杨秀梅打开冰箱时,那股混合着霉味与酸腐的气息扑面而来。
最上层放着半碗已经发霉的炒饭,表面长出了一层灰绿色的绒毛;第二层的玻璃碗里,前天剩下的红烧肉凝结出一层白色的油脂;最底层的抽屉里,蔫黄的青菜叶子软趴趴地黏在塑料袋上。她盯着这些食物残骸,突然想起这周自己几乎没有正经做过一顿饭——陈晓要么不回来吃,要么扒拉两口就走;陈文金不是在加班就是在应酬;李娜英的胃口越来越小,常常吃两口就说饱了。
“妈,中午吃什么?”
陈晓的声音从客厅传来,带着罕见的犹豫。杨秀梅回头,看见女儿站在厨房门口,手指不安地绞着衣角——这是她小时候紧张时才会有的动作。自从前天纹身店那场冲突后,陈晓变得安静了许多,甚至开始主动和母亲说话。
“冰箱里没什么菜了。”杨秀梅关上冰箱门,“我们出去吃吧。”
“不用。”陈晓走进来,拉开冷藏室的门,“这些热一热还能吃。”
杨秀梅愣住了。上周还因为“不想吃剩饭”摔门而去的女儿,此刻正小心翼翼地把那碗发霉的炒饭倒进垃圾桶,动作轻柔得像在对待什么珍贵物品。
“你爸昨晚回来了吗?”杨秀梅问。
陈晓的手停顿了一下:“凌晨三点多回来的,我听见开门声了。”她顿了顿,“他睡在书房。”
杨秀梅机械地点点头。自从前天那场关于信用卡流水的谈话后,陈文金虽然每天回家,但总是工作到深夜,然后直接睡在书房的小床上。那架钢琴依然摆在客厅角落,断了的琴弦垂在那里,像一道无人修复的伤口。
“妈,”陈晓突然说,“我们今天……做顿饭吧。”
超市里,陈晓推着购物车,不时往里面扔食材。
“胡萝卜要不要?”
“要。”
“排骨呢?”
“你爸爱吃,买点吧。”
杨秀梅看着女儿认真的侧脸,恍惚间想起陈晓小时候最喜欢坐在购物车里,小手举得高高的去够货架上的零食。那时候陈文金总会把她举起来,一家三口笑成一团。
“妈,发什么呆呢?”陈晓已经走到收银台前,“该结账了。”
回家的路上,陈晓拎着最重的购物袋,坚持不让母亲帮忙。阳光透过树叶间隙洒在她脸上,照出她鼻梁上几颗新冒出的青春痘。杨秀梅突然意识到,女儿已经比她高出半个头了——上次注意到她身高时,陈晓还穿着初中校服。

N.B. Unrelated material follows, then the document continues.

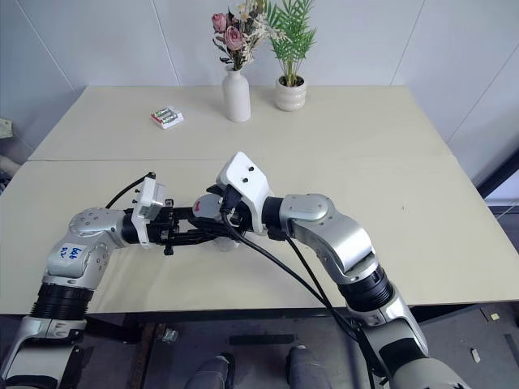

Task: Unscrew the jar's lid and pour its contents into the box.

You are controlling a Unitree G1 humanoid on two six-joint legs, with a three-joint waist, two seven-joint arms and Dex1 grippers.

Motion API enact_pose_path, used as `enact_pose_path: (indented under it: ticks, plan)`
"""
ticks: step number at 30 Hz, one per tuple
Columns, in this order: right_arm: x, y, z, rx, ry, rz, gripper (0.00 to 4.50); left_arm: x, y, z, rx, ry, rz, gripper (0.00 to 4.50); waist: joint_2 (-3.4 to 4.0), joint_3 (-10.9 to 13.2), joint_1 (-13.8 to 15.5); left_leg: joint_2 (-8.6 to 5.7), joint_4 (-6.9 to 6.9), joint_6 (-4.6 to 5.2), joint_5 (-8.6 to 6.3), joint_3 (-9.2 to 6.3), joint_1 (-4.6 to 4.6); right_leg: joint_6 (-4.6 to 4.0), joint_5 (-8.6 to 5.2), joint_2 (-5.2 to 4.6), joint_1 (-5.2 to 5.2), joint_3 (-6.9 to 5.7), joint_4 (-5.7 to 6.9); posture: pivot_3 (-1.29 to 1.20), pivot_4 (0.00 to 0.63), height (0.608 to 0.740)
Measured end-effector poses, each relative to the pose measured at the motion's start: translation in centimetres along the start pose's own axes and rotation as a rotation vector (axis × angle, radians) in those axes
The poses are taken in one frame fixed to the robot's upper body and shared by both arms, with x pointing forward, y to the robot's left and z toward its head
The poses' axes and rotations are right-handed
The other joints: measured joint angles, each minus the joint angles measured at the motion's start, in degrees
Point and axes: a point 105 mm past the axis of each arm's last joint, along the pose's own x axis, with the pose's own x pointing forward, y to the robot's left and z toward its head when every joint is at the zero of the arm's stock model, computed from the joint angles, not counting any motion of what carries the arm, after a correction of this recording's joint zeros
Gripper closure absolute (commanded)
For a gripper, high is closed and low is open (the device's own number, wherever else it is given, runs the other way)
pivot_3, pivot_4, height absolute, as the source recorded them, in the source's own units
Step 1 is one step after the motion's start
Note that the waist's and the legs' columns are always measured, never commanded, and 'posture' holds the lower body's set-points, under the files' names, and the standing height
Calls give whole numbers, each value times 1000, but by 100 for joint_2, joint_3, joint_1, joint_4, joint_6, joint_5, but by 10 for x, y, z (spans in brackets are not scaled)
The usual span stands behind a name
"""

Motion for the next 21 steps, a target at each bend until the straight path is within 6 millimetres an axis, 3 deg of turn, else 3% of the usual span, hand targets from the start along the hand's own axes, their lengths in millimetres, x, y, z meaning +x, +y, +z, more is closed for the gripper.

厨房里,陈晓笨拙地切着土豆,每一刀都小心翼翼。杨秀梅站在她身后,想指导又怕伤她自尊。
“其实……”陈晓突然开口,“上周六不是我爸带我去纹身的。”
杨秀梅手里的锅铲差点掉在地上。
“是我求他的。”陈晓的刀停在半空,“我说如果他不陪我去,我就自己找家便宜的店。”她转过头,眼睛亮得惊人,“我撒谎了,那些餐厅消费确实是他和同事的应酬,但纹身店……是我威胁他去的。”
杨秀梅的胸口一阵发紧。她想起陈文金那天慌乱的表情,想起他说的“怕你反对”,突然明白了什么——丈夫不是在隐瞒外遇,而是在替女儿保守秘密。
“为什么要纹身?”
“因为……”陈晓的声音低了下去,“我想在身上留个记号,证明我真的存在。”
这句话像一把钝刀,缓慢地刺进杨秀梅的心脏。她想起那些没有五官的母亲画像,想起陈晓手腕上的伤痕,想起女儿说“你们从来不看”。
“傻孩子。”她伸手摸了摸陈晓的头发,触感比想象中柔软,“你不需要用这种方式证明。”
陈晓的肩膀微微发抖,但很快又挺直:“土豆切好了,接下来呢?”
下午四点,一桌菜终于做好了。
糖醋排骨、土豆丝、番茄蛋汤——都是最简单的家常菜,但杨秀梅已经记不清上次全家一起做饭是什么时候了。陈晓把菜一样样摆上桌,甚至找出了尘封已久的餐垫。